If you find this bankruptcy scheme objectionable, talk to Harry Reid, John Ensign, Shelley Berkeley and Jim Gibbons who were in Congress when the most recent changes to the bankruptcy laws were made. Nothing was done to "prohibit" these sorts of deals which appear "stinky" to the average person.
fertitta's cashed out big time, and in doing so ran this into bankruptcy---now they are getting a 50% position in the cherry picked properties---you would think that this kind of thing could only happen in a crooked third world country--but hey--this is las vegas! And why would anyone want the fertittas or boyd's running anything--they stiff the customers and the emloyees alike while they siphon off every penny from every property while spending as little as posible on the properties. look at eldorado, jokers wild, california club, main street fremont--they have spent next to nothing on these properties for decades and to get a hamburger after playing you have to beg! Put these properties on the market to the highest bidder, each as stand alone and lets get some new owners in the mix!
The beauty of the process however is that a 363 requires the court to consider the highest and best offers made for the debtors' assets and estate.
If the Fertitta group values the 5 PropCo properties at 1.8 billion (with 200MM in equity and a 1.6 billion mortgage), and the OpCo properties at 773MM, altogether, the company is worth roughly what Boyd offered to buy it for last spring $2.4 billion all in.

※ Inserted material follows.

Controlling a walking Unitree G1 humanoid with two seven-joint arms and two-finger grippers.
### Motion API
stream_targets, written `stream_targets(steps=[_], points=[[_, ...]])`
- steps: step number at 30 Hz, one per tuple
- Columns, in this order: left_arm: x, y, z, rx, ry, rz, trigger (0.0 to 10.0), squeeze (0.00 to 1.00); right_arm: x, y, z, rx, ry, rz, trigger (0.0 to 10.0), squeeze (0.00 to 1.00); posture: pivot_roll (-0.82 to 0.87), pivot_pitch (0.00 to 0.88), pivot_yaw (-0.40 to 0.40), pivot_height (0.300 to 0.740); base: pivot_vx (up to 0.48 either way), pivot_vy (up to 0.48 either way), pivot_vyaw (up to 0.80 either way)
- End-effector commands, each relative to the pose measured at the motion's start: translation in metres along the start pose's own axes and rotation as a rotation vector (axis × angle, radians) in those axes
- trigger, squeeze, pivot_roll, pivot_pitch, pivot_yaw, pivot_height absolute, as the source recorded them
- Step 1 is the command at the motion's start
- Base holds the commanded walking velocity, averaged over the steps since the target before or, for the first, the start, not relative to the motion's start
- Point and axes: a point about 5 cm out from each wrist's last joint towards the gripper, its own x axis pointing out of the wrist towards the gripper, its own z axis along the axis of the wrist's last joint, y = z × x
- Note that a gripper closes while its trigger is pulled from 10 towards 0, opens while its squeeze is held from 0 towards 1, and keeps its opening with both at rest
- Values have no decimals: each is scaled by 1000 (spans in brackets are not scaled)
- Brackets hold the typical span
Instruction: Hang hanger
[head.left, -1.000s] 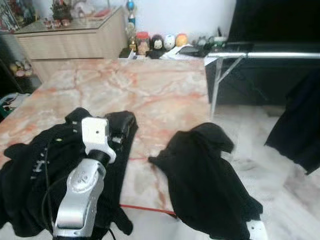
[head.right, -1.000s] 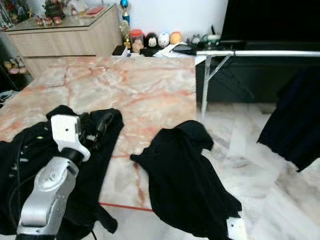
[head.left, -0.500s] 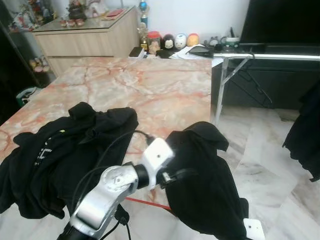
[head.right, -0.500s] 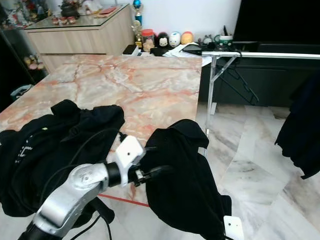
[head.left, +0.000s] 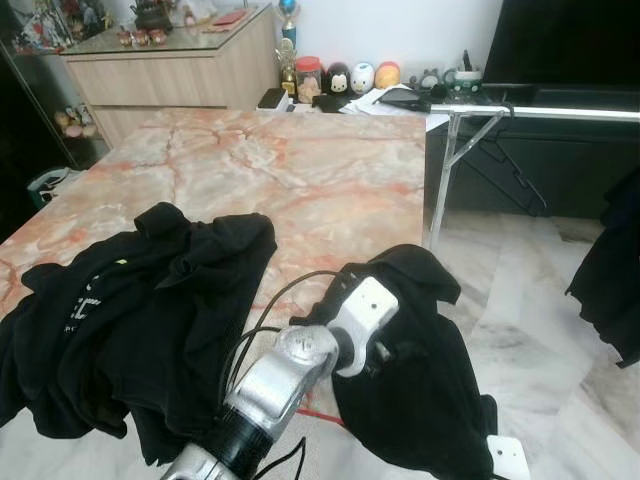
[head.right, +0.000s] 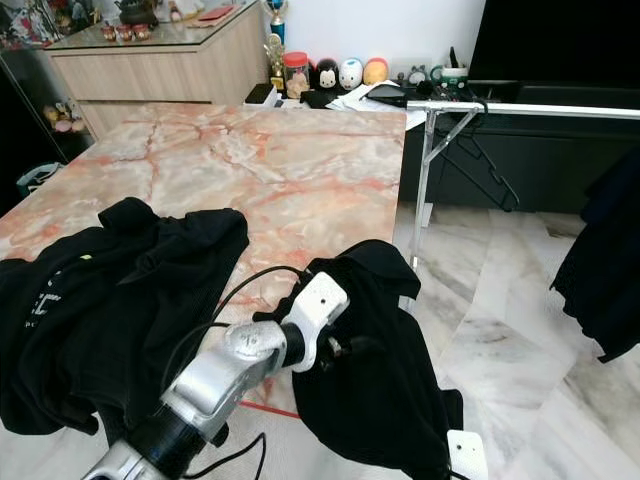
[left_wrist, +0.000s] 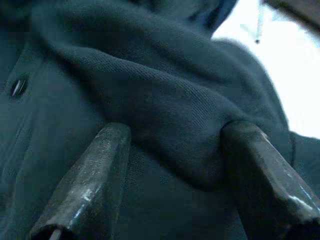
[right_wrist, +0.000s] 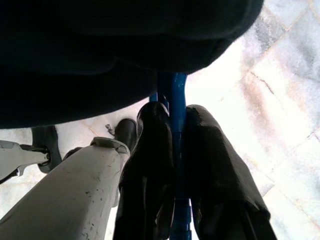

Assuming Boyd is willing to make that bid in open court at the 363 auction and can qualify according to the bidding procedures the court sets, in theory, Boyd should walk away with all of Station's assets.
It sounds simple on paper, but the trick is getting 2.4 Billion to buy Station in this economy.
If anyone with that kind of coin had confidence in the long term health of the LV locals market, they would likely have already stepped in by now and snapped up Boyd or Station or both.
travisty - is all i have to say
IGRA requires that both the tribe and the NIGC have to approve any transfers of interest in a "Management Contract". Any buyer, even at the "fire sale" price of $722 Million buys only the "right" to deal with the tribes and is not guaranteed that the Tribe will approve and the NIGC will approve the transfer. Without these approvals you buy a "pig in a poke". I don't think that the OPCO properties can be sold either as a "package" or at auction. Buyers will have to deal directly with the Tribe and the NIGC or they may be purchasing "air". A Trustee should have been appointed in light of the complicated issues involved in the Indian properties.
CynicalObserver...thanks for all the feedback. Let me also point out that Trump seems to do the same thing with his casinos appx. every three years!